The plan had been to stay for only a couple of months. Those couple of months turn to several months and then into years. Before he knows it, his daughter is six years old. And she loves it in this tiny village.

He laughs as she gushes about 'Cool Arthur!' and how he's offered to teach her the sword when she gets older. Arthur has already come to him for permission so he does not scold his daughter for accepting Arthur's proposal.

While they're in this village, he relaxes and breathes like he hasn't since he was last at home. He wonders if his daughter notices.

He meets Melchior again here. Melchior tips his hat to him before moving to speak to Arthur. He wonders why the old man seems to grim now: He used to seem kind and gentle.

What could have happened?

He never asks.

There is never a chance to.

* * *

Melchior accidentally brings an illness with him into the village.

They don't realize it until he leaves.
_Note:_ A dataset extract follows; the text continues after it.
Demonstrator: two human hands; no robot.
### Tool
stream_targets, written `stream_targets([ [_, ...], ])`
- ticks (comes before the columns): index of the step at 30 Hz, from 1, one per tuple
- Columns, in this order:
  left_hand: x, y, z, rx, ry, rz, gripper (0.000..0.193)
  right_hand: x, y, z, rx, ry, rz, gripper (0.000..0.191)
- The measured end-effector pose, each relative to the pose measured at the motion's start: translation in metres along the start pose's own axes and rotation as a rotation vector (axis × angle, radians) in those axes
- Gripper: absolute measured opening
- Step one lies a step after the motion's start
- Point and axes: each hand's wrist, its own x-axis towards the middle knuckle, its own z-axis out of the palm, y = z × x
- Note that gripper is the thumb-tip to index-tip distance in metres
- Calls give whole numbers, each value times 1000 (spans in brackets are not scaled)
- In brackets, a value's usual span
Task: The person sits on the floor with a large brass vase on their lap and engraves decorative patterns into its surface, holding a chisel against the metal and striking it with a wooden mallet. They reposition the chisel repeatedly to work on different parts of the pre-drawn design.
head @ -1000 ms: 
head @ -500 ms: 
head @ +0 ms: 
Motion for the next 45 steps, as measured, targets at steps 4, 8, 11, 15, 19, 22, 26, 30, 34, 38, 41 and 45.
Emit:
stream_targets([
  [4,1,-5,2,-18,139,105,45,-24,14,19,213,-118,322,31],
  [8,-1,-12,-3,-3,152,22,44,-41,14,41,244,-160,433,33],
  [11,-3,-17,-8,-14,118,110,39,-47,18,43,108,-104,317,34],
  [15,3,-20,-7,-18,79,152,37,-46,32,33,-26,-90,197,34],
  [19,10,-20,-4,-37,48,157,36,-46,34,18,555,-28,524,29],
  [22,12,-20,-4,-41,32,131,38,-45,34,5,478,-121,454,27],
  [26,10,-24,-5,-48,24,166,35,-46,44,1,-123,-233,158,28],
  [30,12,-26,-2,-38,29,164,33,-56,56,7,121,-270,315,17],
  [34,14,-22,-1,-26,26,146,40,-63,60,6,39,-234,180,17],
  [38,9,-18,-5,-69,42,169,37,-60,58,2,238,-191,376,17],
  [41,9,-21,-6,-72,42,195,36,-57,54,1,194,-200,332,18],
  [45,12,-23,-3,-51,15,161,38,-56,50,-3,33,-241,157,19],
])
It's a common cold, one easily dealt with. He has no worries about it.

Until he gets sick while treating the ill.

It makes his body burn and his chest heave. He can barely move let alone continue tending to the other ill. By the time two weeks have passed the rest of the sick are better.
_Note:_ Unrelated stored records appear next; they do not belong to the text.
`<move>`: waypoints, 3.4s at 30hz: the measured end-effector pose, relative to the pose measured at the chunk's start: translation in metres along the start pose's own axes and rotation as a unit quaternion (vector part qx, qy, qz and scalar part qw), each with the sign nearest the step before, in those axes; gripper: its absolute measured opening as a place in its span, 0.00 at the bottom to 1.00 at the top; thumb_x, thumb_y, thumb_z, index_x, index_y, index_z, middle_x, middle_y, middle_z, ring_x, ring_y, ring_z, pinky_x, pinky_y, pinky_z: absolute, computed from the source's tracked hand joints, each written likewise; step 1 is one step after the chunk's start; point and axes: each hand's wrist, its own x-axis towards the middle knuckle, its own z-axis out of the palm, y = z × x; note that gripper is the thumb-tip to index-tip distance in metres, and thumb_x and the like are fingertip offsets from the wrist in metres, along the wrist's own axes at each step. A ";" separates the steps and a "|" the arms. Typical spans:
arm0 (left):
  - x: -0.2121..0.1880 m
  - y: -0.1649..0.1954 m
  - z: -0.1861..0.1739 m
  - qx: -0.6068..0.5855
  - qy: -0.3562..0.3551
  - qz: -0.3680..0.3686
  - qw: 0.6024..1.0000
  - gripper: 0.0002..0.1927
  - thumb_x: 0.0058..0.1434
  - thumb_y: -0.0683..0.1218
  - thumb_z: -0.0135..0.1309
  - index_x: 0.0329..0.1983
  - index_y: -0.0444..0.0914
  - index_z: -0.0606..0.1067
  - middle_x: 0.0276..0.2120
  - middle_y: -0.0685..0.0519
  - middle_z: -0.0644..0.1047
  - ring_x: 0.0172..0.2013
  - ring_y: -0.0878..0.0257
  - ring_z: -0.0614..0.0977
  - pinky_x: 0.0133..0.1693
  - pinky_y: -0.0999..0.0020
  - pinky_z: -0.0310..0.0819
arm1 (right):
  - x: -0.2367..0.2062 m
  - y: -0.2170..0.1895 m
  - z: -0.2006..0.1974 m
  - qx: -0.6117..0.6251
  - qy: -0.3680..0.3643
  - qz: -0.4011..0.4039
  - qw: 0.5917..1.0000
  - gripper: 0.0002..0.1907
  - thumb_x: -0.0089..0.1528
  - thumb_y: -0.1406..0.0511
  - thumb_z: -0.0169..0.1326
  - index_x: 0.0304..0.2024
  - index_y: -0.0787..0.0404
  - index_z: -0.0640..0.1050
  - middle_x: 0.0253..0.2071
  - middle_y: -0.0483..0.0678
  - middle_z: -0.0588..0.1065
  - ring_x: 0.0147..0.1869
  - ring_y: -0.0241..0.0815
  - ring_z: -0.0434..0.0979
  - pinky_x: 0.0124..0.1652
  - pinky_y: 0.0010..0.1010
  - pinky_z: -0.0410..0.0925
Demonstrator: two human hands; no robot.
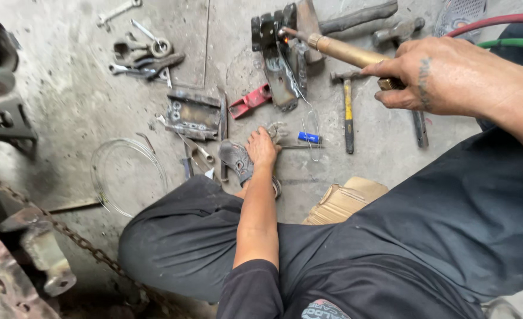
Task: The person sits on the floor and uses a hammer and chisel to shape a metal part. They then use pliers to hold the part and apply a welding torch to fuse it, feeding a wire into the molten area.
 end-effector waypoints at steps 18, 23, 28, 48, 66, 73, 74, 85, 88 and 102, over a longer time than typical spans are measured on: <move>-0.014 0.054 -0.046 -0.407 0.098 0.263 0.869 0.48 0.49 0.54 0.67 0.71 0.34 0.62 0.51 0.44 0.75 0.52 0.51 0.78 0.56 0.55 0.71 | -0.029 -0.002 -0.025 0.103 0.094 0.067 0.988 0.28 0.60 0.55 0.63 0.63 0.48 0.80 0.36 0.55 0.82 0.28 0.46 0.83 0.35 0.36 0.75; -0.003 0.085 -0.094 -0.692 -0.156 0.177 0.682 0.40 0.54 0.62 0.60 0.66 0.38 0.68 0.45 0.43 0.80 0.47 0.51 0.81 0.53 0.51 0.75 | -0.042 -0.007 -0.029 0.226 0.155 0.100 0.956 0.25 0.63 0.61 0.64 0.63 0.52 0.80 0.33 0.52 0.81 0.28 0.40 0.79 0.28 0.32 0.73; -0.005 0.082 -0.065 -0.857 -0.341 0.125 0.365 0.31 0.58 0.65 0.56 0.56 0.41 0.71 0.45 0.45 0.78 0.51 0.43 0.77 0.54 0.26 0.68 | -0.047 0.005 -0.020 0.317 0.175 0.116 0.925 0.25 0.66 0.64 0.62 0.66 0.55 0.79 0.29 0.51 0.77 0.25 0.35 0.73 0.22 0.29 0.67; 0.073 0.121 -0.092 -0.925 -0.358 0.055 0.114 0.50 0.64 0.73 0.44 0.68 0.26 0.58 0.66 0.22 0.59 0.65 0.28 0.63 0.64 0.25 0.55 | -0.005 0.022 -0.031 0.280 0.134 0.119 0.943 0.28 0.63 0.67 0.62 0.67 0.62 0.78 0.31 0.56 0.77 0.26 0.41 0.76 0.25 0.31 0.70; 0.110 0.119 -0.076 -0.941 -0.326 0.007 0.085 0.50 0.64 0.74 0.42 0.65 0.24 0.60 0.61 0.24 0.66 0.57 0.32 0.72 0.58 0.30 0.65 | 0.004 0.074 0.010 0.262 0.070 0.141 0.952 0.37 0.63 0.66 0.60 0.77 0.56 0.74 0.33 0.54 0.77 0.23 0.43 0.80 0.26 0.33 0.73; 0.116 0.119 -0.059 -0.943 -0.322 0.021 0.076 0.44 0.66 0.68 0.44 0.65 0.25 0.63 0.59 0.27 0.70 0.53 0.36 0.75 0.56 0.37 0.70 | 0.006 0.077 0.017 0.241 0.064 0.141 0.958 0.36 0.63 0.66 0.59 0.76 0.57 0.73 0.36 0.54 0.81 0.25 0.43 0.81 0.26 0.33 0.75; 0.115 0.118 -0.058 -0.944 -0.320 0.017 0.082 0.43 0.66 0.68 0.44 0.64 0.25 0.63 0.59 0.27 0.70 0.54 0.37 0.75 0.57 0.36 0.70 | 0.007 0.076 0.017 0.241 0.064 0.143 0.958 0.36 0.63 0.66 0.59 0.75 0.57 0.73 0.36 0.55 0.81 0.26 0.44 0.81 0.26 0.33 0.76; 0.113 0.116 -0.054 -0.945 -0.305 0.015 0.113 0.37 0.65 0.62 0.50 0.64 0.29 0.64 0.58 0.30 0.70 0.55 0.38 0.74 0.59 0.34 0.67 | 0.007 0.082 0.030 0.278 0.063 0.154 0.946 0.35 0.66 0.64 0.58 0.76 0.58 0.71 0.34 0.56 0.78 0.24 0.44 0.79 0.24 0.34 0.74; 0.111 0.115 -0.054 -0.943 -0.313 0.017 0.108 0.36 0.65 0.60 0.51 0.65 0.29 0.64 0.58 0.31 0.70 0.55 0.39 0.74 0.59 0.35 0.67 | 0.010 0.083 0.033 0.291 0.058 0.154 0.942 0.33 0.68 0.63 0.58 0.75 0.58 0.70 0.32 0.56 0.78 0.25 0.43 0.79 0.24 0.33 0.74; 0.117 0.124 -0.059 -0.952 -0.271 -0.019 0.140 0.34 0.63 0.60 0.52 0.60 0.28 0.66 0.54 0.28 0.71 0.52 0.36 0.75 0.56 0.31 0.68 | 0.012 0.097 0.045 0.313 0.041 0.153 0.936 0.32 0.68 0.64 0.58 0.75 0.58 0.69 0.32 0.56 0.78 0.24 0.43 0.78 0.23 0.32 0.71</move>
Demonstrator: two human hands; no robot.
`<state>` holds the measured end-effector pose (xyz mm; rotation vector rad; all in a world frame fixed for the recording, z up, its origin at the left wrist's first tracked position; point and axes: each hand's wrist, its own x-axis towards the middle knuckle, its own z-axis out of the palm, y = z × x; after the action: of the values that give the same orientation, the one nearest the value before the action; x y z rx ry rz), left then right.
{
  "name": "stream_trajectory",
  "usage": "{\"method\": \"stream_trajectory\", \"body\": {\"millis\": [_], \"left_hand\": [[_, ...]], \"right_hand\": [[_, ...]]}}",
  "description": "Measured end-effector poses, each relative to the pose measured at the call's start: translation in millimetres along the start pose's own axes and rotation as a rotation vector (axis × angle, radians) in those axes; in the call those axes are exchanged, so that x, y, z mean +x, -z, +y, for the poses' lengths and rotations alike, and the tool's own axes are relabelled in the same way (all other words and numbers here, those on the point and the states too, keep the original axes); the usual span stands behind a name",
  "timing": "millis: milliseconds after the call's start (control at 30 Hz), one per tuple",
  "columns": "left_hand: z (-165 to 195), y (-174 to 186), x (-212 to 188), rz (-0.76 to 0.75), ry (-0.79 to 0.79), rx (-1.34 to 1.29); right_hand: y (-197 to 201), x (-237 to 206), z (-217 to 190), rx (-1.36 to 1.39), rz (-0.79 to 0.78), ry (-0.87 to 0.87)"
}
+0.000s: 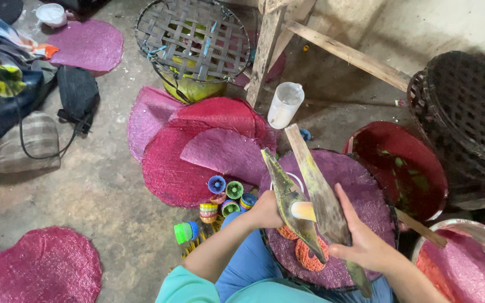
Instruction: The person sits on the floor and uses a hand-held wooden press to extrude pink dough into ring shapes onto a round tray. They load dough into the press, squeeze it out over a ring mold, set each finished ring on the tray, and repeat, accumulating a batch of rings.
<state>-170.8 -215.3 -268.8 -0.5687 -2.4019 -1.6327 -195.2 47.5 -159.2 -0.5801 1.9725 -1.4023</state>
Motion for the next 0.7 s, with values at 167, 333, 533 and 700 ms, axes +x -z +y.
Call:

But he still coughs. Arthur is there the day he starts coughing up blood and vomiting whatever food he eats. The man who would one day teach his daughter the sword is distraught because he can do nothing to help.

"Arthur." He says one day, weakly gesturing for the man to come closer. He does. "I want...you to watch over my daughter. Keep her safe."

Arthur swallows audibly. "I cannot. For you will do that--"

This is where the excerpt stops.